Perhaps the most famous monuments of the English Chalcolithic and Bronze Age are the megalithic structures at Stonehenge and Avebury [2]. Such structures are called cromlechs. Stonehenge is one of the largest megalithic structures in Europe, which located in Wiltshire, near the city of Salisbury. There is still controversy about how the ancients succeeded roughly between 1900 and 1400. BC e. to build such a grandiose structure (colossal stones brought from Wales), and most importantly - what is its purpose.

Most scientists agree that the cromlech at Stonehenge had something to do with astronomy or the cult of the sun. Cut stones up to 8.5 m high dug into the ground and stone slabs weighing almost seven tons lying on them form a circle with a diameter of over 30 m.

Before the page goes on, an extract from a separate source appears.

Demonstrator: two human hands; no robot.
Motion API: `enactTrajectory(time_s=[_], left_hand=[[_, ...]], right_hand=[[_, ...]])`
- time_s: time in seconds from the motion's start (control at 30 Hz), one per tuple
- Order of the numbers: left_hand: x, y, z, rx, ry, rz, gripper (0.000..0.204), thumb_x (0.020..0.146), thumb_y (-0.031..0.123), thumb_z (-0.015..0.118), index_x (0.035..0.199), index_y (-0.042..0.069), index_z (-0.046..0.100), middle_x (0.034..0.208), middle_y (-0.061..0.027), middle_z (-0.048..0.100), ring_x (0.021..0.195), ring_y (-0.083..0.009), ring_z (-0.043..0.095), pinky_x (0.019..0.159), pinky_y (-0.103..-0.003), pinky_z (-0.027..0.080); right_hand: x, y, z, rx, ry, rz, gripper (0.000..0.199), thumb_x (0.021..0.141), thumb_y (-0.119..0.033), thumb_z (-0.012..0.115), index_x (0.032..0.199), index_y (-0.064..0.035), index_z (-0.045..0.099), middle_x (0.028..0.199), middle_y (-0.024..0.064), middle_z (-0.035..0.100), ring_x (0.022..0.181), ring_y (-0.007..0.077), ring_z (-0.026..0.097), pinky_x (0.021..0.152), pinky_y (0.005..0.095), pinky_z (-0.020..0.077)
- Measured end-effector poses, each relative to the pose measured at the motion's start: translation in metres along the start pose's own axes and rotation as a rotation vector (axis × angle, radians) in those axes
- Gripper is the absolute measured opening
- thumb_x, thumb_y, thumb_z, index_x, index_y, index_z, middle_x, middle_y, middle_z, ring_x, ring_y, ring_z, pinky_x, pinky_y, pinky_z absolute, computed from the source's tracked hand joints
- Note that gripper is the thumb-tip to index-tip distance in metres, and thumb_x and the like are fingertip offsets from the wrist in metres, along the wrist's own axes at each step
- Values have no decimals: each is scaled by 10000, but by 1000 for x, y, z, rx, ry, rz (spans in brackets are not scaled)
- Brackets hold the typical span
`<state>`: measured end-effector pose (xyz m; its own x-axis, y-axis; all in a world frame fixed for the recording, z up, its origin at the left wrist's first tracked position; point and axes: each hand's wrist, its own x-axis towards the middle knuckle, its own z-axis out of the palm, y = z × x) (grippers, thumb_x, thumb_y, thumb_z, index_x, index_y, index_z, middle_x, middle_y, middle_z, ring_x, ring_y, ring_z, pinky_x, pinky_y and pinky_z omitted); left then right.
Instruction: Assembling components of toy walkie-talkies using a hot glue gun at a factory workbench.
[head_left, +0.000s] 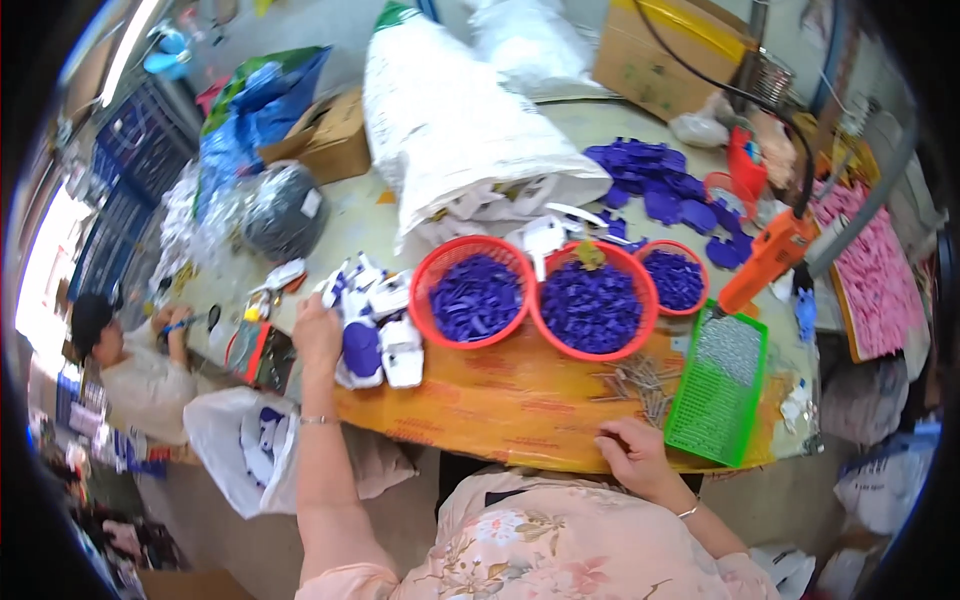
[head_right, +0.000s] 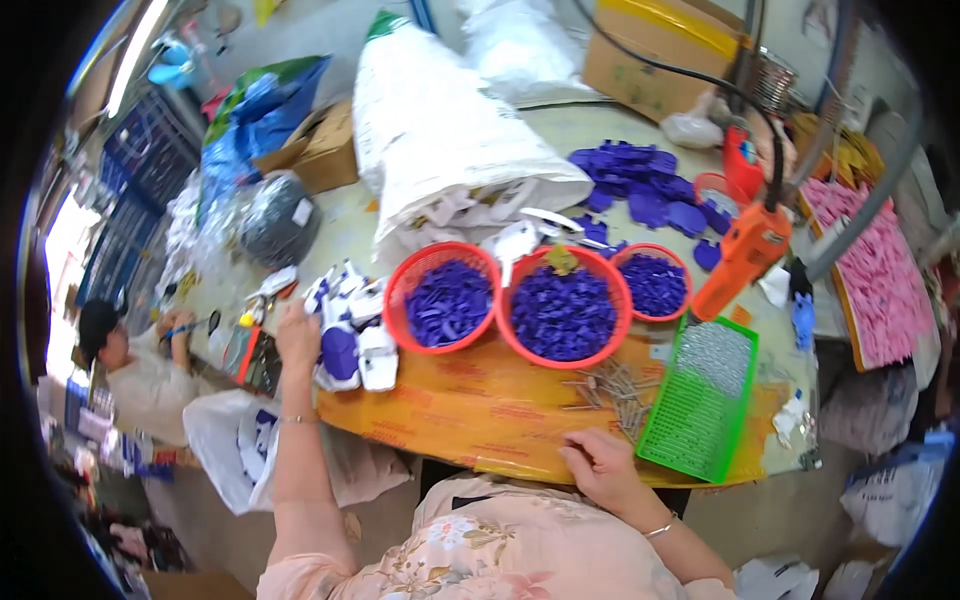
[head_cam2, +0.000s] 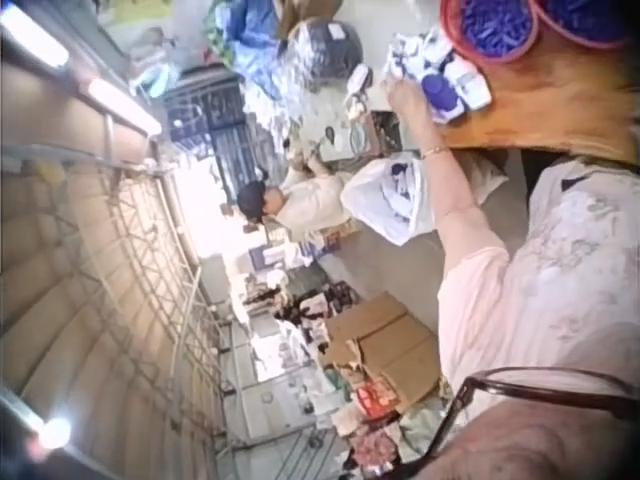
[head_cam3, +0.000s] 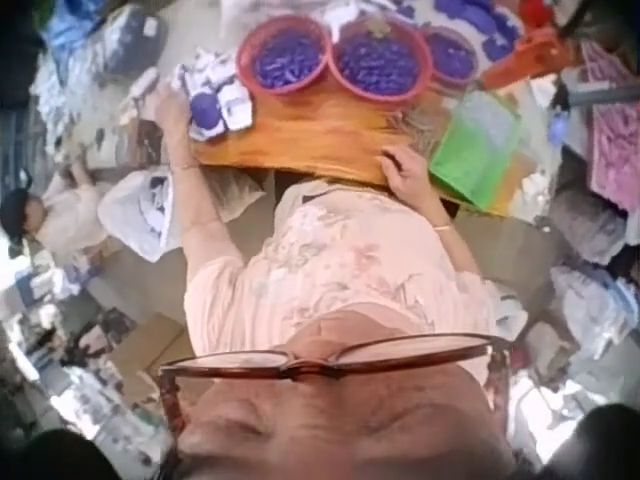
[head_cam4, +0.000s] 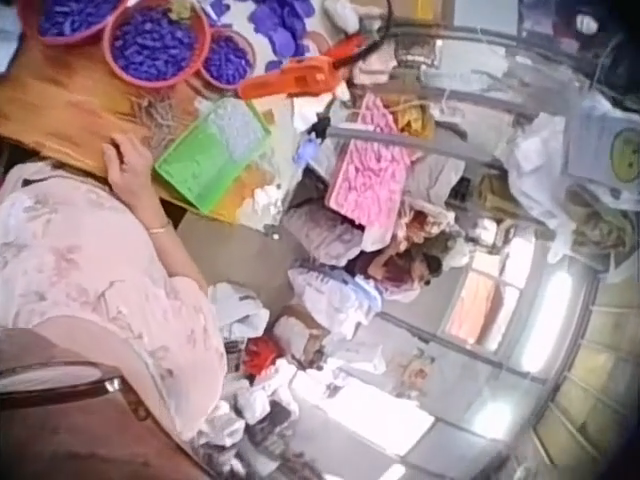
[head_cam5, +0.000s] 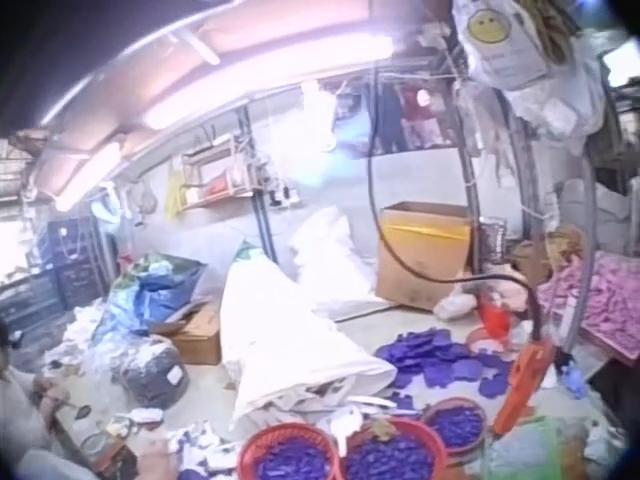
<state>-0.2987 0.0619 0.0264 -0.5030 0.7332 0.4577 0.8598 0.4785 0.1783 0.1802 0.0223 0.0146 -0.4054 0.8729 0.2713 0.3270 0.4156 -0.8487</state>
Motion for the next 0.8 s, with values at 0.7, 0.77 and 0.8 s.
enactTrajectory(time_s=[0.7, 0.77, 0.8], left_hand=[[53, 352, 64, -322, -274, 993, 271, 706, 26, 567, 970, 48, 629, 970, -163, 584, 944, -369, 558, 777, -444, 480], [59, 359, 78, -189, -324, 1099, 223, 712, 35, 571, 915, 84, 649, 962, -137, 613, 945, -357, 566, 783, -450, 474], [62, 360, 83, -184, -324, 1101, 223, 712, 35, 571, 915, 84, 649, 962, -137, 613, 945, -357, 566, 783, -450, 474]], right_hand=[[-5, 24, 6, -49, 20, -77, 102, 780, -83, 663, 860, -33, 623, 735, 115, 599, 645, 278, 608, 560, 349, 486], [-5, 26, 8, -39, 7, -78, 112, 783, -108, 664, 857, -35, 623, 735, 111, 597, 641, 276, 605, 555, 351, 485], [-4, 27, 8, -34, 9, -79, 112, 783, -108, 664, 857, -35, 623, 735, 111, 597, 641, 276, 605, 555, 351, 485]])
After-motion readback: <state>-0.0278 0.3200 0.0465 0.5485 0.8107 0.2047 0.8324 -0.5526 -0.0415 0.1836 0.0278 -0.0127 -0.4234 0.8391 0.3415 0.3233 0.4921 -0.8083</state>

Altar stone.

Avebury is a whole complex of megalithic sanctuaries and tombs of the late Neolithic and early Bronze Age. The largest cromlech with a diameter of about 400 m, in which there are about a hundred pillars, includes two smaller ones. An alley of stones leads south to another cromlech, Overton Hill, which consists of two concentric circles. The stones are of local origin, their height is from 1.5 to 6 m.

During the Iron Age, Celts migrated from the continental lands to the territory of Britain. In the last centuries BC. e. they created beautiful items of bronze and gold with intricate geometric patterns, filigree and enamel, as well as weapons, stylized figurines, heads and masks.